Optimizing the linear-Gaussian controllers $p_i(u_t | x_t)$ (that induce the trajectories $p_i (\tau)$) requires fitting the system dynamics $p_i (x_{t+1} | x_t, u_t)$ at each iteration to samples generated on the physical system from the previous controller $\hat{p_i}(u_t | x_t)$.

![](trajectory_optimization.png)

The linear-Gaussian dynamics are defined as $p_i (x_{t+1} | x_t, u_t) = \mathcal{N} (f_{xt}x_t + f_{ut}u_t + f_{ct}, F_t)$, and the data that we obtain from the robot can be viewed as tuples $\{x_t^i, u_t^i, x_{t+1}^i\}$. A simple way to fit these linear-Gaussian dynamics is to use linear regression to determine $f_x$, $f_u$ and $f_c$, and fit $F_t$ based on errors however the sample complexity of linear regression scales with the dimensionality of the full state space $x_t$.

Although this might be an issue for high-dimensional robotic systems, we can observe that the dynamics at nearby time steps are strongly correlated which means that we can dramatically reduce the sample complexity of the dynamics fitting by bringing in information from previous time steps. This implementation will fit a global model to all of the transitions $\{x_t^i, u_t^i, x_{t+1}^i\}$ for all t and all tuples from prior iterations and then use this model as **a prior for fitting the dynamics at each time step**.

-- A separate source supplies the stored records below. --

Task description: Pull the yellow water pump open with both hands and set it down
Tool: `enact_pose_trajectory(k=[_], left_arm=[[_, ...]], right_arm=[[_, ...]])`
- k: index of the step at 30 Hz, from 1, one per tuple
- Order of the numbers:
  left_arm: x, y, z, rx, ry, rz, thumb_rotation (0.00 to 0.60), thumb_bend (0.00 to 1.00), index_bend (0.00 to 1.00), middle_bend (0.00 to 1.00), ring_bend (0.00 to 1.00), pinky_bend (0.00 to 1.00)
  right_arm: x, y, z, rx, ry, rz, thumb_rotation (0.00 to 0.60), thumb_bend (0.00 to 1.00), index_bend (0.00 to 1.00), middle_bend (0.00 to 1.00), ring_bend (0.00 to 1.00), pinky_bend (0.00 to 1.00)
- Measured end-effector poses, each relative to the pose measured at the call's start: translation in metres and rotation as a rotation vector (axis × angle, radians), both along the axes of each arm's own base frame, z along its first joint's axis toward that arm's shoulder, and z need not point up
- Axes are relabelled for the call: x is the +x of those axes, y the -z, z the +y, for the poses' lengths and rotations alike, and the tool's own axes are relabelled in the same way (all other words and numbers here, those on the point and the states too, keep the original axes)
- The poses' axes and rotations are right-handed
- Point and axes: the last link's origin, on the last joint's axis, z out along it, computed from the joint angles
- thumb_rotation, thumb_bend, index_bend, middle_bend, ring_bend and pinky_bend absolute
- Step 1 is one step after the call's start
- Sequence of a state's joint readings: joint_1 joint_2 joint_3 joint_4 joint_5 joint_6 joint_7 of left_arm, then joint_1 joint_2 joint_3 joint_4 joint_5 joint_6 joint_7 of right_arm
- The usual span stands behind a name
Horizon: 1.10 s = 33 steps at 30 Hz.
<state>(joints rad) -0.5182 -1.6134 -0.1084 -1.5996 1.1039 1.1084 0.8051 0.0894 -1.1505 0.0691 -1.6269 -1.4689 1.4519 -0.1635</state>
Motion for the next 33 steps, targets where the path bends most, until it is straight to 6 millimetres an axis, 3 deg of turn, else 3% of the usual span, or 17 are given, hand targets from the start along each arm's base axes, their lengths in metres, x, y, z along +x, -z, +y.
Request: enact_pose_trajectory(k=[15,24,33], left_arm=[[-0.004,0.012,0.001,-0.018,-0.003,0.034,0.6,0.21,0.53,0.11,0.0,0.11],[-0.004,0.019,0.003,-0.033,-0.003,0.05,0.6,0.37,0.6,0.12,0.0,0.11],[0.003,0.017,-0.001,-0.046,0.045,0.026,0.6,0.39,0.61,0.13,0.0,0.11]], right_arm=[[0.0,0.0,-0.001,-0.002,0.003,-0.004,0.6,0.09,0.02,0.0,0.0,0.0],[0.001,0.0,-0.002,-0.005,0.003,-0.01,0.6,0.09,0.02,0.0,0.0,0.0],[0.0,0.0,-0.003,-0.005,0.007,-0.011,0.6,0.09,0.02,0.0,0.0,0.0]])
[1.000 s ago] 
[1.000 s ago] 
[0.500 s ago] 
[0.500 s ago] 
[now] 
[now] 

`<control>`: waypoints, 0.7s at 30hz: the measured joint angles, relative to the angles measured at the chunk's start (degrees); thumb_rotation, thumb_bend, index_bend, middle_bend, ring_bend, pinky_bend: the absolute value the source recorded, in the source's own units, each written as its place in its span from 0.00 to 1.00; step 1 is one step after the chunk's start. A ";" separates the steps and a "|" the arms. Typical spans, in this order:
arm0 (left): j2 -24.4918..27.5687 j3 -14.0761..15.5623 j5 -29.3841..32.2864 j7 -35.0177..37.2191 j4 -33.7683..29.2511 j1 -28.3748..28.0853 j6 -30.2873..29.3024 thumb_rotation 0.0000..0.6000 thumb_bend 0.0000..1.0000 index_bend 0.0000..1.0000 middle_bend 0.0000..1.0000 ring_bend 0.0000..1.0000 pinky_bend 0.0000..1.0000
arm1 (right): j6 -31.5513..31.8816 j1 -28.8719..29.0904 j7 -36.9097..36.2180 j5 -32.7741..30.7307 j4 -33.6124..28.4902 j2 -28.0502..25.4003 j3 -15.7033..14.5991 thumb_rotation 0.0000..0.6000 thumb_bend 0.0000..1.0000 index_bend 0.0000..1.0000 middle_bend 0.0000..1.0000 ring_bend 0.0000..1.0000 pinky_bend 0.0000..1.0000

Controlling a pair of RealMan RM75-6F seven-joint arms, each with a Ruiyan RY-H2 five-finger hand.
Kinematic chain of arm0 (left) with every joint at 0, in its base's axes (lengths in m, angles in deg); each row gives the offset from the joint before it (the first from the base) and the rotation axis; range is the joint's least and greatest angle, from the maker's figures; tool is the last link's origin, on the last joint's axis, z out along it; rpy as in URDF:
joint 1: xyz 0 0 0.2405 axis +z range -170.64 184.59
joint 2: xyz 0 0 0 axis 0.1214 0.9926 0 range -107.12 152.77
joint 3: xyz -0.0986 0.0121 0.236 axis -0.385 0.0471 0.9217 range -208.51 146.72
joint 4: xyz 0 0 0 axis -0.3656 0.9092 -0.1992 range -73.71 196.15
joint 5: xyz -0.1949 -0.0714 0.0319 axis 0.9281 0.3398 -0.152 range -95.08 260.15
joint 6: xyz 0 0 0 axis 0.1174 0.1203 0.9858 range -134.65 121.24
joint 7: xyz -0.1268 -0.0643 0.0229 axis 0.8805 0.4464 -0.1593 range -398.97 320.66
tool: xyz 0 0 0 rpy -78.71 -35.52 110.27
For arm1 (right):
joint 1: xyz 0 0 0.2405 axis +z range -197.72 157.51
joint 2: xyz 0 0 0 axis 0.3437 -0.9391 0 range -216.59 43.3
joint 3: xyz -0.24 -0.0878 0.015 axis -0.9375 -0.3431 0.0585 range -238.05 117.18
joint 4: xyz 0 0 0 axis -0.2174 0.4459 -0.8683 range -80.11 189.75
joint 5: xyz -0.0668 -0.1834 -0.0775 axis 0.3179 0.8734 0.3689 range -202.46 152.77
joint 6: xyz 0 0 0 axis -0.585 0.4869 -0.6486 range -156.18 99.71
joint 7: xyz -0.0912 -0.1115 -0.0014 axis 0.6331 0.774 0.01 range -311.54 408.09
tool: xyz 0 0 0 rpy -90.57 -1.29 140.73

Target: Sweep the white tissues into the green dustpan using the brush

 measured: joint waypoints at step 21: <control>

Below, the definition of GMM prior for dynamics estimation.

In [22]:
import copy

# DynamicsPriorGMM
DYN_PRIOR_GMM = {
    'min_samples_per_cluster': 20,
    'max_clusters': 50,
    'max_samples': 20,
    'strength': 1.0,
}

# As defined in the code examples
DYN_PRIOR_GMM_example = {
    'min_samples_per_cluster': 40,
    'max_clusters': 20,
    'max_samples': 20,    
    'strength': 1.0,
}

class DynamicsPriorGMM(object):
    """
    A dynamics prior encoded as a GMM over [x_t, u_t, x_t+1] points.
    See:
        S. Levine*, C. Finn*, T. Darrell, P. Abbeel, "End-to-end
        training of Deep Visuomotor Policies", arXiv:1504.00702,
        Appendix A.3.
    """
    def __init__(self):
        """
        Hyperparameters:
            min_samples_per_cluster: Minimum samples per cluster.
            max_clusters: Maximum number of clusters to fit.
            max_samples: Maximum number of trajectories to use for
                fitting the GMM at any given time.
            strength: Adjusts the strength of the prior.
        """
        config = copy.deepcopy(DYN_PRIOR_GMM)
        #config = copy.deepcopy(DYN_PRIOR_GMM_example)        
        config.update(hyperparams)
        self._hyperparams = config
        self.X = None
        self.U = None
        self.gmm = GMM()
        self._min_samp = self._hyperparams['min_samples_per_cluster']
        self._max_samples = self._hyperparams['max_samples']
        self._max_clusters = self._hyperparams['max_clusters']
        self._strength = self._hyperparams['strength']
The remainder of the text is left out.